● HOW TO COMPLETE THIS TASK
Your copy should match the listing below exactly, except that it holds no images.

● RECORDED DATA
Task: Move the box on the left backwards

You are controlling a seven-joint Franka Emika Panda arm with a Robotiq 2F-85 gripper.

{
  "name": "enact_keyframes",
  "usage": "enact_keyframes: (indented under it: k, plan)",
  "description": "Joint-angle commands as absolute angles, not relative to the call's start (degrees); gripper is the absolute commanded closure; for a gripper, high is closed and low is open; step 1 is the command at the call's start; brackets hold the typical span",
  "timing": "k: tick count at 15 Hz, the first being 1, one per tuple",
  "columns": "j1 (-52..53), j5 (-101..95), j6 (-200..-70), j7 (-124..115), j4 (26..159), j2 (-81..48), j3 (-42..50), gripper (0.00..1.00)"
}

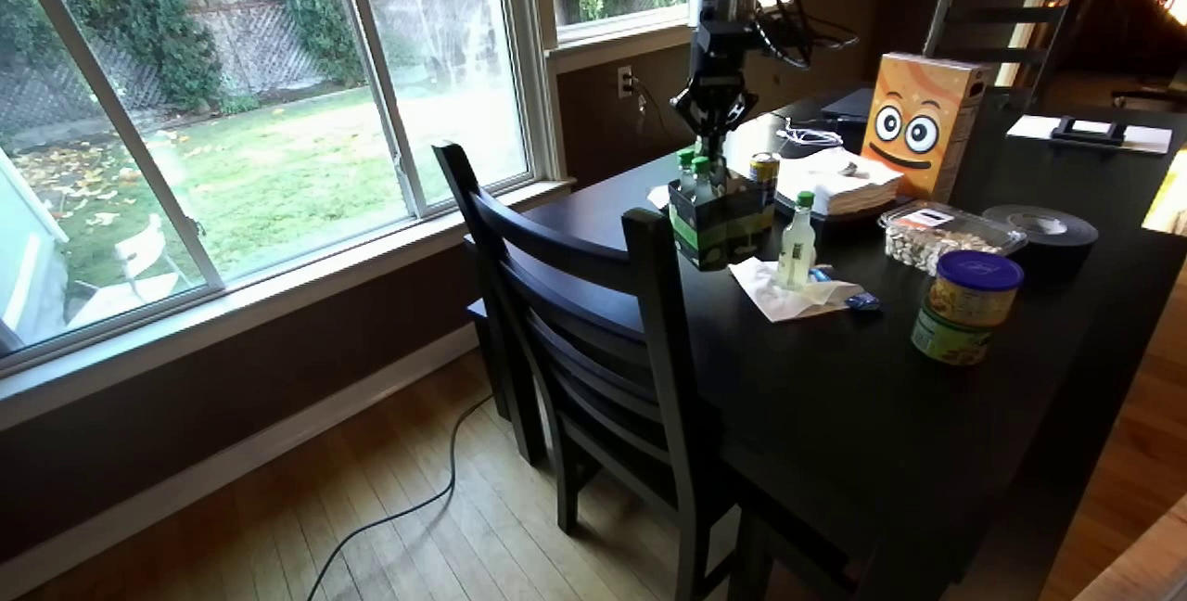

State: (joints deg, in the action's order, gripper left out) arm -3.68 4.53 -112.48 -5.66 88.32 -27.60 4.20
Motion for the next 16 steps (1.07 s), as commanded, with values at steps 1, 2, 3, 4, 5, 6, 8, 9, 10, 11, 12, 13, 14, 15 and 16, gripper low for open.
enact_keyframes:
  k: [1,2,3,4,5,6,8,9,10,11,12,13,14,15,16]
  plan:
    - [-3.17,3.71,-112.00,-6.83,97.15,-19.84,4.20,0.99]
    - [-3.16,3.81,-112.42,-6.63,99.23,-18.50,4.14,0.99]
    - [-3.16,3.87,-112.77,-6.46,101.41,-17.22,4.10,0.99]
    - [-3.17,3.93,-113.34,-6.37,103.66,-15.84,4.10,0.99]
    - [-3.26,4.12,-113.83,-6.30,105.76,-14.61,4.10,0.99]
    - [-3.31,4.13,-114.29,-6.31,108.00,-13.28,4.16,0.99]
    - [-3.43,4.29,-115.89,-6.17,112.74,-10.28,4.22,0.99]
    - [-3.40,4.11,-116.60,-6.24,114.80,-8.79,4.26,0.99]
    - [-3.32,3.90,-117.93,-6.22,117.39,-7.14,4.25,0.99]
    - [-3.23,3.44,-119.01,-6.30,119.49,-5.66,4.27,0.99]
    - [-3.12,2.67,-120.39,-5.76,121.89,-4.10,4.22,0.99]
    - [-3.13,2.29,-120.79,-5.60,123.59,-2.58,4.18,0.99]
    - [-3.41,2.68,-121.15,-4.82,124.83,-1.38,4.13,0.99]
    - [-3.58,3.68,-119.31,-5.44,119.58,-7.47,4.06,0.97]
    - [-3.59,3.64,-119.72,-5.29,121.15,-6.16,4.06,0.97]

● TASK ANSWER
Task: Move the box on the left backwards

You are controlling a seven-joint Franka Emika Panda arm with a Robotiq 2F-85 gripper.

{
  "name": "enact_keyframes",
  "usage": "enact_keyframes: (indented under it: k, plan)",
  "description": "Joint-angle commands as absolute angles, not relative to the call's start (degrees); gripper is the absolute commanded closure; for a gripper, high is closed and low is open; step 1 is the command at the call's start; brackets hold the typical span",
  "timing": "k: tick count at 15 Hz, the first being 1, one per tuple",
  "columns": "j1 (-52..53), j5 (-101..95), j6 (-200..-70), j7 (-124..115), j4 (26..159), j2 (-81..48), j3 (-42..50), gripper (0.00..1.00)"
}


State: (joints deg, in the action's order, gripper left out) arm -3.68 4.53 -112.48 -5.66 88.32 -27.60 4.20
Motion for the next 16 steps (1.07 s), as commanded, with values at steps 1, 2, 3, 4, 5, 6, 8, 9, 10, 11, 12, 13, 14, 15 and 16, gripper low for open.
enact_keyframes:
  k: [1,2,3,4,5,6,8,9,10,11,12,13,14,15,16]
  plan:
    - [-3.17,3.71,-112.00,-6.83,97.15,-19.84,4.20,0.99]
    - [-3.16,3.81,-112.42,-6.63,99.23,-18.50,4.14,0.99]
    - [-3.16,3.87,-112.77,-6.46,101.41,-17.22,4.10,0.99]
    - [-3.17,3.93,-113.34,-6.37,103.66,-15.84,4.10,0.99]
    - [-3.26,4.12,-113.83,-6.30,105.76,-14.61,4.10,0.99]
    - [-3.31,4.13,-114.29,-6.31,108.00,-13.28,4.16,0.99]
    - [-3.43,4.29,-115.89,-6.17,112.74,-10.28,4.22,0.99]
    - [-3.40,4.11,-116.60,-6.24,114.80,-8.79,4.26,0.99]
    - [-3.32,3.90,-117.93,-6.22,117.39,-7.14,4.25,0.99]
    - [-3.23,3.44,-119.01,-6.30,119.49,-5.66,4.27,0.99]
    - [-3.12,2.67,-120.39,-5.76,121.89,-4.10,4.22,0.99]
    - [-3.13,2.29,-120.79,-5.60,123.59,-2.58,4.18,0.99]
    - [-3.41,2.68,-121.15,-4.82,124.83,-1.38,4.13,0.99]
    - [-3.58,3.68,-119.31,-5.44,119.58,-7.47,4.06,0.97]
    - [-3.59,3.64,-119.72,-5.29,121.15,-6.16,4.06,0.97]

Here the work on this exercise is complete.